The hundreds of sculptures that are spread out across Oslo’s Frogner Park are said to make up one of the world’s largest sculpture parks. The sculptures are mainly statues of naked figures portraying all ages, spread out over 80 acres.

This free public attraction which can be viewed any time of the day is one of Norway’s most celebrated. All the sculptures can be credited to Norwegian sculptor Gustav Vigeland, who created these human figure studies out of bronze, cast iron, and granite.

The sculptures offer insight into human life by portraying nude figures from infanthood to adulthood. They depict figures displaying various human emotions, struggles, and situations that many of us may be able to relate to.

If you are not easily offended by nudity, you can learn to really appreciate the symbolism of the sculptured works of art. Some of the most famous works include the towering monolith of over a hundred intertwined nude human figures, a large nude man being attacked by a gang of babies, an angry nude child having a tantrum, and the many sculptures along the bridge.

Rock Garden of Chandigarh, India

A true example of how waste can be transformed into art, the Rock Garden of Chandigarh in Northern India is a truly unique collection of thousands of sculptures. It is the work of self-taught Indian artist Nek Chand Saini who actually started erecting his creations on what was considered to be protected conservancy land and therefore illegal.

His sculptures lay hidden from authorities for nearly 20 years before his secret sculpture park was threatened to be demolished once it was discovered. It was thankfully allowed to remain and has gone on to become one of the country’s most beloved attractions that is visited by thousands of people daily.

The sculptures were created using a mixture of sand and cement mixed with recycled materials. Bits of discarded waste were then added to the outside of the sculptures to give them a colourful mosaic-like appearance.

Many of the sculptures are statues depicting human figures but there are also numerous animals. The park’s many steps, terraces, and walls have also been constructed using the same technique of using cement and discarded waste. Waste such as broken dinnerware and glass bottles, tiles, mirror chards, bits of wire, pipes, and any other bits of refuse the artist could get his hands on were also used.

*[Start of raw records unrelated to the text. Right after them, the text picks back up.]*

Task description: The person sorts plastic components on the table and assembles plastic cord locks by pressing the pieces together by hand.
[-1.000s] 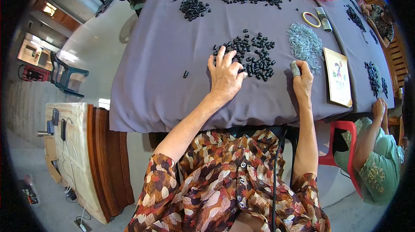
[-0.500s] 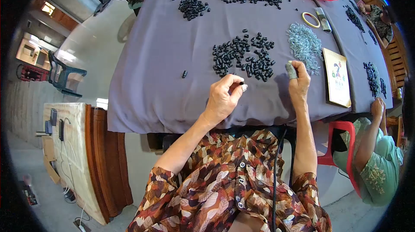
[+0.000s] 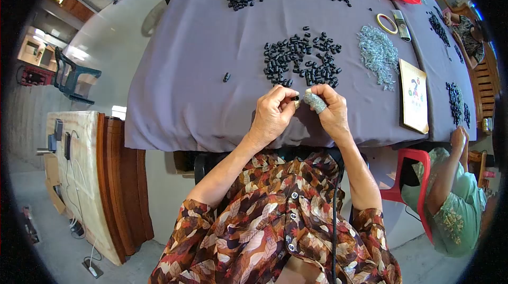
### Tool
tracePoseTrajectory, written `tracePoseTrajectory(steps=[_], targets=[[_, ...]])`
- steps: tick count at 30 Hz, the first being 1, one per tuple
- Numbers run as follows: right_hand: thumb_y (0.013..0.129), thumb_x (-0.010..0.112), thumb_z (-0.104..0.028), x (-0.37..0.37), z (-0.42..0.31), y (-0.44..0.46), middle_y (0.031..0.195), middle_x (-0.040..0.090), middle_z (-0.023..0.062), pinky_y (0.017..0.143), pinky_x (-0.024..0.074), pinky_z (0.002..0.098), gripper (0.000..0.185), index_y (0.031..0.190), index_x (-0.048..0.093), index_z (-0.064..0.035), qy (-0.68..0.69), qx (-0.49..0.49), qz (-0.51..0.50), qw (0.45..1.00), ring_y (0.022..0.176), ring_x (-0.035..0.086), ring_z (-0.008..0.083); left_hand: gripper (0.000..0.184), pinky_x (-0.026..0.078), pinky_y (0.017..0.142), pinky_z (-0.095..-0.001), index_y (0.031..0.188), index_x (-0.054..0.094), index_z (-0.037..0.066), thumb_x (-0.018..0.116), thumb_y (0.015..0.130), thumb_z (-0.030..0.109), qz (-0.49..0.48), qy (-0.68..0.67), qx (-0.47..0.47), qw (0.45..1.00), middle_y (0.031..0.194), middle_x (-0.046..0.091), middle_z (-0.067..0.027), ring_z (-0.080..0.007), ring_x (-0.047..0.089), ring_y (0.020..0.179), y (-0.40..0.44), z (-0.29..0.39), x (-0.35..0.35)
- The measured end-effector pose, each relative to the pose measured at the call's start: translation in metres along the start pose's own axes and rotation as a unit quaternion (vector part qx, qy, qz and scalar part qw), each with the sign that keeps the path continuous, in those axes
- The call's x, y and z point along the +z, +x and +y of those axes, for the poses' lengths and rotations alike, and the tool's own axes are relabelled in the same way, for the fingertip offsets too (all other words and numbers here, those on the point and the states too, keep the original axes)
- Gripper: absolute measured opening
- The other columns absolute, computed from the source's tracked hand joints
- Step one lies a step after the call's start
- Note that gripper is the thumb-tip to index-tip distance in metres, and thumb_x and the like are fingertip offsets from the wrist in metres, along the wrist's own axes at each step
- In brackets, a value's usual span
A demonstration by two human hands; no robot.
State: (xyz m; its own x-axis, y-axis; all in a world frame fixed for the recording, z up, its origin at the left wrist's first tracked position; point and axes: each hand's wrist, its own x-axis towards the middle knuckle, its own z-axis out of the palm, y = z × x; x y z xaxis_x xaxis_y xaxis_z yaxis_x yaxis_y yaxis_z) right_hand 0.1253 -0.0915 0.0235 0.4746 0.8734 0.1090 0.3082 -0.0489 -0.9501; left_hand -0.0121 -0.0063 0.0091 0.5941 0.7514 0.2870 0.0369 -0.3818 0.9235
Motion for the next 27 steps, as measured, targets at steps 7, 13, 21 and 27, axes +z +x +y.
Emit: tracePoseTrajectory(steps=[7, 13, 21, 27], targets=[[0.08, 0.065, -0.008, 0.005, 0.003, -0.001, 0.072, 0.062, 0.0059, 0.061, 0.0447, 0.0274, 0.012, 0.088, 0.06, -0.0009, -0.05, -0.063, -0.02, 0.997, 0.065, 0.055, 0.0117, 0.015, 0.043, 0.051, -0.0256, 0.087, 0.06, -0.002, 0.062, 0.074, -0.008, 0.01, 0.001, 0.039, 0.999, 0.074, 0.056, -0.0068, -0.0121, 0.052, 0.054, 0.0, 0.001, 0.001], [0.079, 0.066, -0.008, 0.005, 0.004, 0.0, 0.071, 0.062, 0.0054, 0.06, 0.0446, 0.0269, 0.012, 0.086, 0.061, -0.0009, -0.047, -0.057, -0.017, 0.997, 0.064, 0.054, 0.011, 0.015, 0.045, 0.054, -0.0266, 0.087, 0.062, -0.003, 0.062, 0.073, -0.009, -0.002, 0.013, 0.047, 0.999, 0.075, 0.057, -0.0081, -0.0152, 0.056, 0.057, 0.001, 0.003, -0.001], [0.078, 0.07, -0.008, 0.003, 0.004, -0.001, 0.066, 0.059, 0.0028, 0.056, 0.0431, 0.0253, 0.013, 0.08, 0.059, -0.0008, -0.03, -0.044, -0.025, 0.998, 0.061, 0.05, 0.0081, 0.012, 0.046, 0.057, -0.0303, 0.084, 0.063, -0.003, 0.061, 0.073, -0.008, -0.015, 0.001, 0.064, 0.998, 0.074, 0.061, -0.0106, -0.0217, 0.06, 0.062, 0.001, -0.001, 0.001], [0.077, 0.07, -0.007, 0.006, 0.009, -0.002, 0.066, 0.057, 0.0028, 0.056, 0.0429, 0.0254, 0.014, 0.078, 0.058, -0.001, -0.014, -0.063, -0.019, 0.998, 0.061, 0.049, 0.0083, 0.013, 0.047, 0.058, -0.0308, 0.087, 0.062, -0.002, 0.062, 0.074, -0.006, -0.033, 0.013, 0.048, 0.998, 0.076, 0.062, -0.0113, -0.0227, 0.061, 0.065, 0.0, -0.001, -0.001]])
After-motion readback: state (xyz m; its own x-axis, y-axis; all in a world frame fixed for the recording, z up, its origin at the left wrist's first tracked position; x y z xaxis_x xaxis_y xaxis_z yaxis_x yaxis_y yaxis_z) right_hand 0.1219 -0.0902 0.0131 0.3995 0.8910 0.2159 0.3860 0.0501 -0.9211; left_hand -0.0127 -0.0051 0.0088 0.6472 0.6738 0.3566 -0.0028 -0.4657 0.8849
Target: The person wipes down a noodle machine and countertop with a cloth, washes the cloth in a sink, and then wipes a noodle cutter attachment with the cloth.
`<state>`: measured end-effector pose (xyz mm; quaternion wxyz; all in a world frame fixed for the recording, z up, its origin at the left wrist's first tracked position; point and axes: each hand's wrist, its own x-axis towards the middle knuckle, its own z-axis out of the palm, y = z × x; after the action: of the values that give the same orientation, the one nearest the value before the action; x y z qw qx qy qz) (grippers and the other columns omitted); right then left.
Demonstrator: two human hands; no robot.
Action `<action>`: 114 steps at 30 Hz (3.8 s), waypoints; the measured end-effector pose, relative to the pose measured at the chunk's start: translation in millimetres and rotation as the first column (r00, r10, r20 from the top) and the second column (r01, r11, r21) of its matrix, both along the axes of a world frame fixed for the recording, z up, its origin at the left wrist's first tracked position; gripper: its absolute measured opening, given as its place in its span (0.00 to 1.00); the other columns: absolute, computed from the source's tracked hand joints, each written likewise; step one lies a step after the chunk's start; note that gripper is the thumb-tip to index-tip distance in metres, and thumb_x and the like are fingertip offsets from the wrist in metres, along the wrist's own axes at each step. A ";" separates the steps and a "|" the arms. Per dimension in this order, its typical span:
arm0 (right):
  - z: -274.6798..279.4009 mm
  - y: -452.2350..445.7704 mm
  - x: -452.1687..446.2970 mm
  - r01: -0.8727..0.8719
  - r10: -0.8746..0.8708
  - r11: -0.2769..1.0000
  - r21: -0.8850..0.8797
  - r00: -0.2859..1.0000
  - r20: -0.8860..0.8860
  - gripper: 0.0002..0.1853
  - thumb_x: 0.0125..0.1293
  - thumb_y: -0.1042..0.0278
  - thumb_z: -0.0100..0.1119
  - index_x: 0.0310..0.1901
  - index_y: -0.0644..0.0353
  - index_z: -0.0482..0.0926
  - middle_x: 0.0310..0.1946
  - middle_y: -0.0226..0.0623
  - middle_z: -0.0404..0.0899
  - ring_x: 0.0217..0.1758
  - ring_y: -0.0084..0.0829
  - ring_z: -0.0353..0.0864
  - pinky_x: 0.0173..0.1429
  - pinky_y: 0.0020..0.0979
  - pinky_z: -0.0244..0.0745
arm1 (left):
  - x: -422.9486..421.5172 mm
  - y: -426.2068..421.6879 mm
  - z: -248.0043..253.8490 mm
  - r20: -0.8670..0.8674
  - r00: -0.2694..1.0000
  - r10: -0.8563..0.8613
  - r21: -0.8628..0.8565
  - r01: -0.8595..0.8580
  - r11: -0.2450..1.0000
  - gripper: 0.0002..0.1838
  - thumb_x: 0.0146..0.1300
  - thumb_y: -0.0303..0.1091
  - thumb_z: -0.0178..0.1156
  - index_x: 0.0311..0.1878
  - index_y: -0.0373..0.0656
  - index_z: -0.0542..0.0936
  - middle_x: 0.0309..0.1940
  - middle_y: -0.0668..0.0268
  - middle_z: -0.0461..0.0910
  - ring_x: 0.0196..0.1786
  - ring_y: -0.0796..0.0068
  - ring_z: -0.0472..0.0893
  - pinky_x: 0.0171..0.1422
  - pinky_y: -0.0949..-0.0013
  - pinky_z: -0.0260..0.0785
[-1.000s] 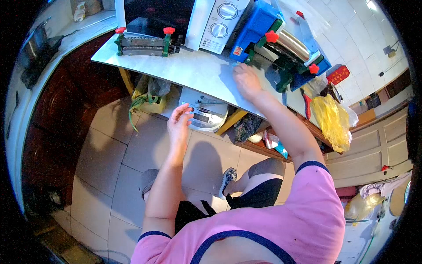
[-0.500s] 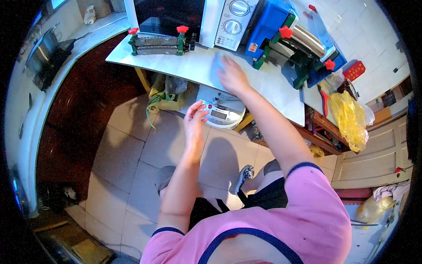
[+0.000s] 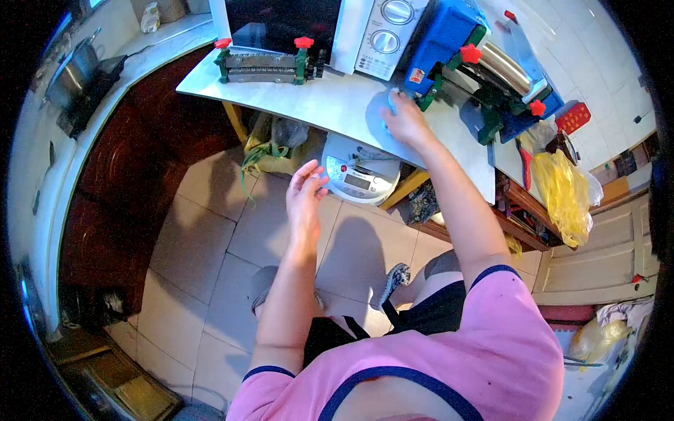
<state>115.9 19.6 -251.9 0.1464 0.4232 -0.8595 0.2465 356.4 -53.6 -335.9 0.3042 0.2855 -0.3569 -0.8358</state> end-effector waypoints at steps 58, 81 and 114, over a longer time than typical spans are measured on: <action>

MUSA Underwater Museum of Art, Mexico

You’ll need to get a bit wet to visit this sculpture park since it sits below the ocean. MUSA is an underwater museum that contains hundreds of mainly human figure sculptures that lay permanently fixed to the seafloor roughly 5 to 10 metres below the surface off the coast of Cancún.

It is the creation of British sculptor Jason deCaires Taylor who is also credited with creating the first underwater sculpture park known as Molinere Underwater Sculpture Park near Grenada in the Caribbean.

Not only is Cancun’s underwater sculpture park an adventure to witness, whether it be through scuba diving and snorkelling or a glass bottom boat ride, it is also helping to conserve the environment and combat local mass tourism.

The attraction acts as an artificial reef that has been effectively luring tourists away from the local fragile Mesoamerican Reef. The human statues that make up the underwater sculpture park promote coral growth and create a safe environment for many fish and other marine species to thrive, having been constructed using specialised pH-neutral marine concrete.